Despite such efforts, the “housing ladder” is now in name only, as property prices have skyrocketed in recent years. Lam’s predecessor, Leung Chun-ying, imposed stricter cooling measures right before he left office. The measures were meant to dampen prices, but all they have done is depress the secondary market.
First-time home buyers continue to be preyed on by developers in the primary private property market, where prices are at record highs. Even buyers whose household incomes are among the top 20 per cent of the city’s middle class cannot afford the insanely high down payment. Many of them manage to buy a tiny flat only with the support of their parents.

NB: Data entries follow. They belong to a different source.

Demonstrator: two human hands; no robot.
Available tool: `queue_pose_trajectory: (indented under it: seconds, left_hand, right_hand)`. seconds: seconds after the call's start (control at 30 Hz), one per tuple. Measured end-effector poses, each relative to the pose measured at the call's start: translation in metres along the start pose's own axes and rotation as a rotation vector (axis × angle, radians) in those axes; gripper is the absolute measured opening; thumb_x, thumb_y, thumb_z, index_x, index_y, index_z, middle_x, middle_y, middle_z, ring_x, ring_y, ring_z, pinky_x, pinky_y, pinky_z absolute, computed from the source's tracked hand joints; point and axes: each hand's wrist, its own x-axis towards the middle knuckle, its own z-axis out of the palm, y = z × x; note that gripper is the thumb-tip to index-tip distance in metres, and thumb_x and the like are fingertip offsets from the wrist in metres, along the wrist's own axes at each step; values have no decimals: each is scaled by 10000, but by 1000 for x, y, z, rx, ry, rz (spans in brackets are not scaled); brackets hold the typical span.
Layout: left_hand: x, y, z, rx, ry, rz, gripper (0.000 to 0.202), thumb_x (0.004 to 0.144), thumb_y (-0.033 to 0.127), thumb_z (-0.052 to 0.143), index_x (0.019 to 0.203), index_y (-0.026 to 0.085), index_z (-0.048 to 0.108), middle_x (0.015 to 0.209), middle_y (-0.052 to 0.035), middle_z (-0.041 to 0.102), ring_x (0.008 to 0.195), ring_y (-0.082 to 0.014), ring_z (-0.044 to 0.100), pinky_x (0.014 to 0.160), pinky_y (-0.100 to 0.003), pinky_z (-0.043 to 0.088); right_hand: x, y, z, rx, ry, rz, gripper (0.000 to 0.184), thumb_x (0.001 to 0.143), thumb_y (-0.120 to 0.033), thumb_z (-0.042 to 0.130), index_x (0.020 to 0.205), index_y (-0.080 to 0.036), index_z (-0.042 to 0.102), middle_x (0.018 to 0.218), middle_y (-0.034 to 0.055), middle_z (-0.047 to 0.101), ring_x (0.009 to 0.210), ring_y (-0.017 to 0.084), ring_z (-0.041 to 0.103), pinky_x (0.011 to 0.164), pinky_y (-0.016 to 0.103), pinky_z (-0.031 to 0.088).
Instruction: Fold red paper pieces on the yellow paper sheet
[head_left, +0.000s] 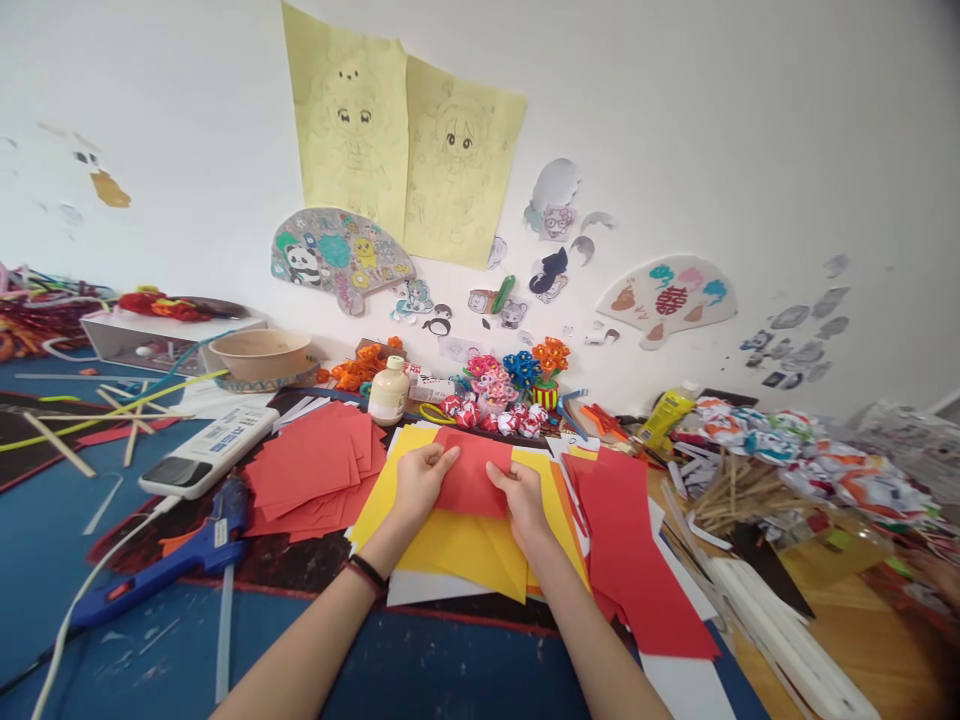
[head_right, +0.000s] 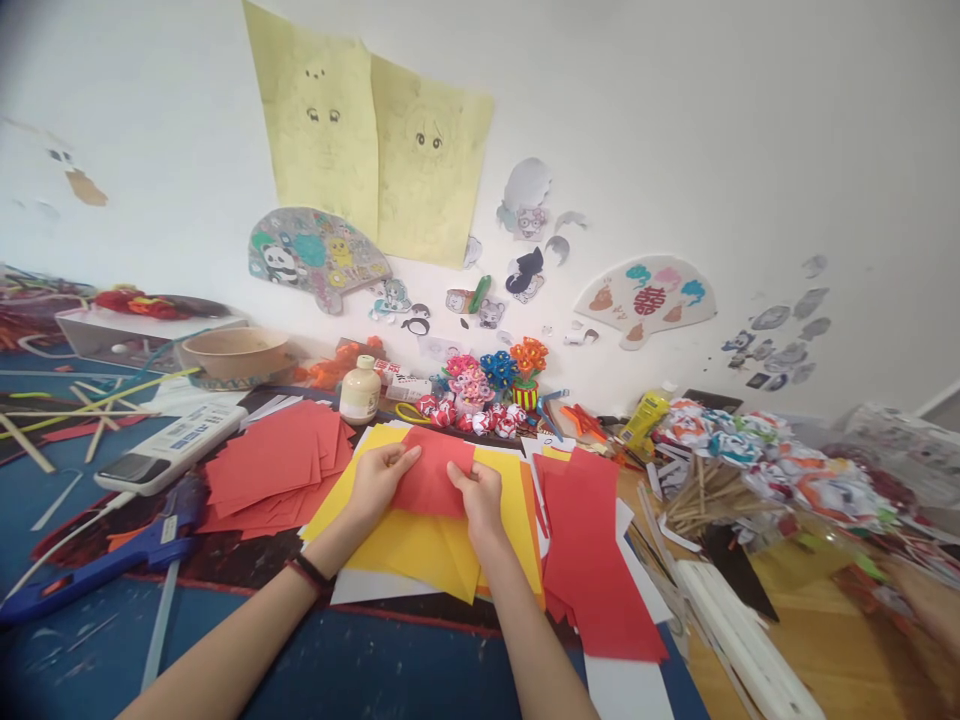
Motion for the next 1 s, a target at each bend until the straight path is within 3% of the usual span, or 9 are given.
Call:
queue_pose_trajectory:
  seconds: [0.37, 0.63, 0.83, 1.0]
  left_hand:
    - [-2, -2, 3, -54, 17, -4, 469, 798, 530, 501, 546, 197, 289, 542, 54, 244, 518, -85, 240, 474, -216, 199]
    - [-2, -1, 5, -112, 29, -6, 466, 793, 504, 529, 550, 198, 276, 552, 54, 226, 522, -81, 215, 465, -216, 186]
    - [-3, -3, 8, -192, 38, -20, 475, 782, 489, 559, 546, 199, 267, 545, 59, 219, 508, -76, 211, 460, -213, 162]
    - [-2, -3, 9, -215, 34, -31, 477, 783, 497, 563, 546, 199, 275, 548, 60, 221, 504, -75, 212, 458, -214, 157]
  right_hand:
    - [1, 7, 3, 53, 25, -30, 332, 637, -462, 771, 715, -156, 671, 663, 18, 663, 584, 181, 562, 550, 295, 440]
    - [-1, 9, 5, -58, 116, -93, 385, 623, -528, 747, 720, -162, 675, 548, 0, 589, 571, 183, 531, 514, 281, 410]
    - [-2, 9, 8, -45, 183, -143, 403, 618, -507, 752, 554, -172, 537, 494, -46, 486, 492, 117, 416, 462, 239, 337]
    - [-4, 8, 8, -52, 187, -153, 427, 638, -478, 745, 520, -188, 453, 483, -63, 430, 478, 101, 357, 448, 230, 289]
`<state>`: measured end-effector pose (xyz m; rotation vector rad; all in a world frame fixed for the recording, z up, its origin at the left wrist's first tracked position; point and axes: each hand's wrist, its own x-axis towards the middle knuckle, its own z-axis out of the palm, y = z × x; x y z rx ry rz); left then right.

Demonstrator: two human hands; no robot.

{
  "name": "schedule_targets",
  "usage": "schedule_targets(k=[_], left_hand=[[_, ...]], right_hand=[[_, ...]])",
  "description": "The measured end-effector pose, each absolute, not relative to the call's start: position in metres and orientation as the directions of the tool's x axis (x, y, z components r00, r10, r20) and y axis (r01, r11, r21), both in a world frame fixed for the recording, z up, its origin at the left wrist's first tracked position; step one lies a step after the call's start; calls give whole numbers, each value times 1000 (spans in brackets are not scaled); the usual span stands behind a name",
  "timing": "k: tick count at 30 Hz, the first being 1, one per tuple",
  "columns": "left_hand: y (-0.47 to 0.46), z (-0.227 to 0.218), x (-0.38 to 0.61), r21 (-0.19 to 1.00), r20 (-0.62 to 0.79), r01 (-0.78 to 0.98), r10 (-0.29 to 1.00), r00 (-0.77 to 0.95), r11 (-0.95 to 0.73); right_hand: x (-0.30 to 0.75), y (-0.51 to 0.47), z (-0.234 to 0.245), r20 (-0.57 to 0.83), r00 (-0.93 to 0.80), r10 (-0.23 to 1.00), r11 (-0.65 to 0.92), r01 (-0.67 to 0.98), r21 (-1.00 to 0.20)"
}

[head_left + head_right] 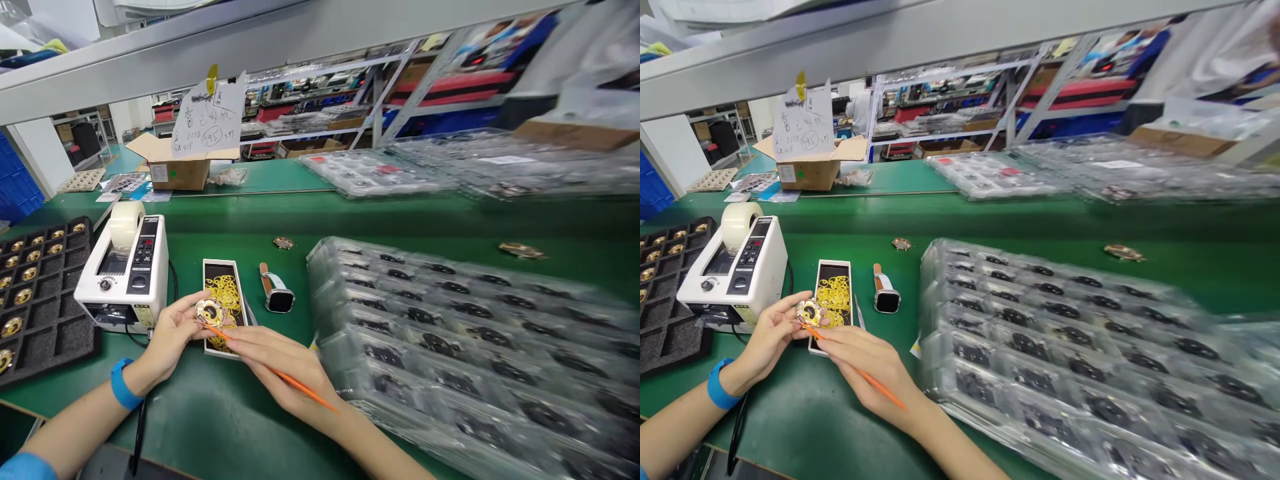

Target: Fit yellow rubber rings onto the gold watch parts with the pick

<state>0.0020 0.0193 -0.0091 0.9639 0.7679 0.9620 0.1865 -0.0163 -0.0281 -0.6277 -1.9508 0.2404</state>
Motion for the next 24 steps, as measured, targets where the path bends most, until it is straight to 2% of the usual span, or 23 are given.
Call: schedule_targets(k=[3, 6, 9, 14, 18, 21, 24], left_hand=[[20, -12, 2, 909, -121, -330, 918, 378, 256], [21, -13, 1, 902, -116, -347, 919, 376, 256], [21, -14, 2, 908, -101, -340, 916, 389, 245], [16, -14, 4, 933, -85, -282, 900, 428, 223], [13, -15, 7, 934, -91, -266, 880, 467, 237], [13, -16, 8, 933, -98, -259, 868, 487, 251], [13, -17, 8, 918, -138, -265, 864, 484, 295]], right_hand=[[189, -14, -31, 801, -437, 408, 888, 392, -239], [190, -13, -34, 792, -490, 363, 887, 441, -134], [188, -15, -32, 829, -427, 360, 880, 450, -151], [186, -20, -25, 870, -197, 452, 811, 496, -309], [183, -20, -26, 864, -128, 487, 773, 522, -359], [181, -18, -31, 880, -179, 441, 792, 538, -287], [182, -17, -37, 888, -303, 347, 811, 573, -121]])
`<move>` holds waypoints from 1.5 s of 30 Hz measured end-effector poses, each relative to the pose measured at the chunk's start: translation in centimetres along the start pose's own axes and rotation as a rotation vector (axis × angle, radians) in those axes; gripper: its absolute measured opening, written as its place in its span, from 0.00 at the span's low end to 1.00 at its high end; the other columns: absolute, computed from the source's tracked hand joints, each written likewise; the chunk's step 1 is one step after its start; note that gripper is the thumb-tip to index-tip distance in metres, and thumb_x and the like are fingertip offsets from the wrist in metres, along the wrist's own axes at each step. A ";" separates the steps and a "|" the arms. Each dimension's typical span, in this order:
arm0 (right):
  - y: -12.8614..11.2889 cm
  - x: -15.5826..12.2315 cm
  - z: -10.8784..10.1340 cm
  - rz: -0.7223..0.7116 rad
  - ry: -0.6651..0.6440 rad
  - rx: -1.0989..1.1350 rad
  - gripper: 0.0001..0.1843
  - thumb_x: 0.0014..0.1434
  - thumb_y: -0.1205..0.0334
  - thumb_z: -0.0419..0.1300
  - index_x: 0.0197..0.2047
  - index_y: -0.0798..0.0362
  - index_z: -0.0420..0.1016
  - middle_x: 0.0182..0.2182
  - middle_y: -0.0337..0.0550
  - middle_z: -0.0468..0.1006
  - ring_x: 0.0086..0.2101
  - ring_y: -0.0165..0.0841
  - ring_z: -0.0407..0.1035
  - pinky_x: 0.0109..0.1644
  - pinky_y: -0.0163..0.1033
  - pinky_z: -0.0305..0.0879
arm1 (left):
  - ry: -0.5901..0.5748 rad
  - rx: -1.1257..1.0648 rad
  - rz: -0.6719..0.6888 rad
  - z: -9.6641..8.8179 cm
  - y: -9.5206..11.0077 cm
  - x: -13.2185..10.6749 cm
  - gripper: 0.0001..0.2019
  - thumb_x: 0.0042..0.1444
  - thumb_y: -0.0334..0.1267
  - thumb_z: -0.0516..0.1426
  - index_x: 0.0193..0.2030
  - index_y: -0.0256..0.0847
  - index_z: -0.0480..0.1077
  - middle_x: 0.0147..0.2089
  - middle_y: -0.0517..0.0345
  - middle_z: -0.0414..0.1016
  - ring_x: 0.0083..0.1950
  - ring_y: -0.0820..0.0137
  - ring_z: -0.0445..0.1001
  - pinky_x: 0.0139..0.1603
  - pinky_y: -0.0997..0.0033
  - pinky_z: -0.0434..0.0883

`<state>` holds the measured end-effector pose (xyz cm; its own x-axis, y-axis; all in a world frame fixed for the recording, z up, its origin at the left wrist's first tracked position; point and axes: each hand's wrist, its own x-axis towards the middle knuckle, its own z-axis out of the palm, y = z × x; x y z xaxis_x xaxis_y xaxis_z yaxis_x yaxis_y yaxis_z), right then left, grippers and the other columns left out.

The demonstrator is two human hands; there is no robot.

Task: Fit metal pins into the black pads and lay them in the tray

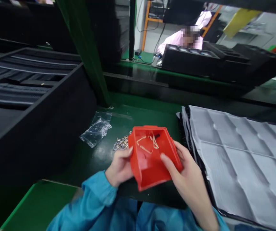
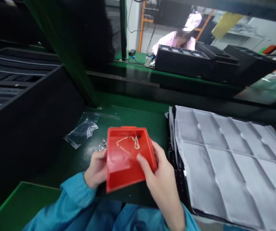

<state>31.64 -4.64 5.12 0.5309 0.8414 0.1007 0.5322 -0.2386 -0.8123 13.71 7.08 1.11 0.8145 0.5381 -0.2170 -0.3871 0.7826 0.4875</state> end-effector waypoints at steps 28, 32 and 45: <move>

As for Lam’s ideas, the so-called starter homes scheme is a plan that sounds good only on paper. Although the pilot project involves a site on government land that would be sold to developers next year, the scheme would also tap the vast tracts of agricultural land owned by developers. This may mean allowing developers to rezone idle farmland to residential use, with some conditions attached. Lam has yet to reveal more details but it raises concerns of potential collusion with developers.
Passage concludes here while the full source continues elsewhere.